Ladrona

Se arregló. Echó una breve ojeada al espejo y sonrió. Aquel aspecto era otra cosa. Las ojeras con las que había amanecido después de una noche en vela las disimuló con un lápiz corrector; pintó sus pestañas y dio un poco de color a las mejillas como alertando a su piel para que no se aletargara. Un brillo chispeante que le brotó de las pupilas y una sonrisa se encararon con aquel trozo de cristal que devolvía su imagen. Era su rebeldía. Todavía lo retaba y lo desafiaba. No iba a consentir que en su diaria comparecencia ante él, éste fuera grabando demasiados amaneceres sin luz, demasiados rictus de angustia. En definitiva, aquél pedazo inerte ante el que se contemplaba, le hablaba de sí misma. Todo lo guardaba y todo lo reflejaba.

MiradaCon una energía desbordante, salió a la calle dispuesta a robar. En toda la noche no lo había conseguido y no importaba que ya no hubiera oscuridad. Lo que ella buscaba no tenía horario. Un impulso sin control le brotaba. Sin embargo, no quería que fuera evidente que era una ladrona. Las cosas se podrían complicar si alguien se enterara. La ciudad siempre hablaba, nunca estaba silenciosa, pero ella era muy cauta y tomaba todo tipo de precauciones.

Se situó de manera estratégica en una terraza del paseo, bajo el sol de una primavera que, seguro, habría hecho ya de las suyas a diestro y siniestro. Era inevitable. Todo se revolucionaba. Era la coctelera perfecta que necesitaba si quería obtener un buen resultado y marcharse a casa contenta. Todo era cuestión de observar detenidamente. Tenía la seguridad de que ese día iba a tener éxito en su tarea. Se iba a dar todo el tiempo del mundo. No tenía prisa si el resultado era satisfactorio.

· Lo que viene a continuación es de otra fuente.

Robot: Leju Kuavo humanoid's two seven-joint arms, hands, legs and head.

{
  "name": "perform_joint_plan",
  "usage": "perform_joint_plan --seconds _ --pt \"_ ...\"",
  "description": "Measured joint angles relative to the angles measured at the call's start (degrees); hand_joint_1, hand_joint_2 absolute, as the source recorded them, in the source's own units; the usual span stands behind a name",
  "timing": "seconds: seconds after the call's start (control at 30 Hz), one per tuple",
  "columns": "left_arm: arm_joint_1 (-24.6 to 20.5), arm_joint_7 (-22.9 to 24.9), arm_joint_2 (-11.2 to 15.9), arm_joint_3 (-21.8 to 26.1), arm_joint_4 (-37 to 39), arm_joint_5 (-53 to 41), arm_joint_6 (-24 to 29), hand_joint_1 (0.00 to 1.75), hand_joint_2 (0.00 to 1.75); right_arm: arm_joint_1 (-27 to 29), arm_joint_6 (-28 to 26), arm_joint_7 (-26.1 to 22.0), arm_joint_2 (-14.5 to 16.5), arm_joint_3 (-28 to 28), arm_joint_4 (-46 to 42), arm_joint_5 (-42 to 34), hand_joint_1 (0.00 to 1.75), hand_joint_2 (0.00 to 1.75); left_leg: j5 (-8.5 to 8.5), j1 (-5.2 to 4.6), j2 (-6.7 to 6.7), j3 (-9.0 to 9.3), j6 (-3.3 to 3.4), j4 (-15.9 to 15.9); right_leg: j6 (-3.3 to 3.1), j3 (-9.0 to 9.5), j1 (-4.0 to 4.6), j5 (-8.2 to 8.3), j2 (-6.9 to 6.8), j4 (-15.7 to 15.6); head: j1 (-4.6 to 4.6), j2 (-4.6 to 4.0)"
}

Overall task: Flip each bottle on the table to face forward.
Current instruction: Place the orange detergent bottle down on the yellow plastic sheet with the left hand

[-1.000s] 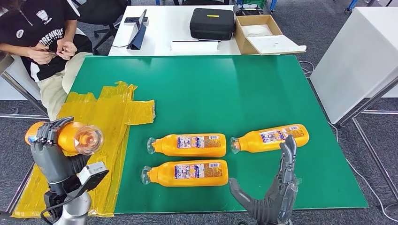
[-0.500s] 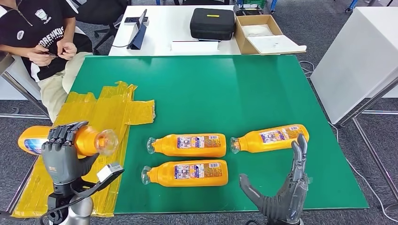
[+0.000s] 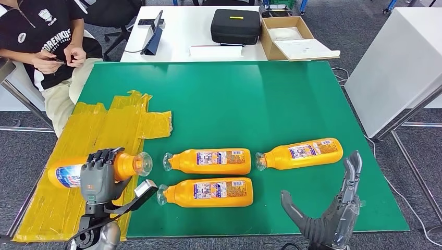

Le llamó la atención un matrimonio anciano. Iban de la mano, como unos adolescentes. La mujer parecía tener bastante carácter y con su mano delgada con signos de artrosis, sujetaba fuertemente el bolso colgado del hombro; él reflejaba más serenidad en su rostro. Caminaban juntos, como apoyándose el uno en el otro. Con la inseguridad del paso de los años, pero con el soporte de la mutua compañía. De vez en cuando el hombre miraba a su pareja y sonreía con complicidad. El tiempo no le había hecho perder el cariño inmenso que sentía por ella y eso se notaba. Había pequeños detalles que lo delataban.

Iba a cometer un robo,
sin fuerza ni intimidación

Se sentaron muy cerquita de su mesa. Presintió entonces que era el momento de actuar. Eran su presa. No lo dudó: sin pensárselo, se coló en la piel de la mujer que se había situado enfrente de su pareja. Entornó los ojos y comenzó su tarea silenciosamente. Iba a cometer un robo, sin fuerza ni intimidación. Apenas se notaría. No podía perder ni un momento. Le robó su identidad y se vio a sí misma en la vejez, rodeada de la ternura de unos brazos ya cargados de mucha existencia, pero suficientes para sentirse arropada por ellos y envuelta en aquella mirada tan hermosa.

Estaba robando, sí, robando. Era una ladrona de historias de amor y aquel día había salido a incrementar su botín. Lo necesitaba, era vital para ella.

No sabía que hubiera ningún artículo en el Código Penal que tipificara a sus actos como un delito. Daba igual. Se prometió a sí misma seguir aumentando sus ganancias, por la noche o por el día, no importaba. Seguiría robando todas las historias de amor que pudiera. Eran hermosas.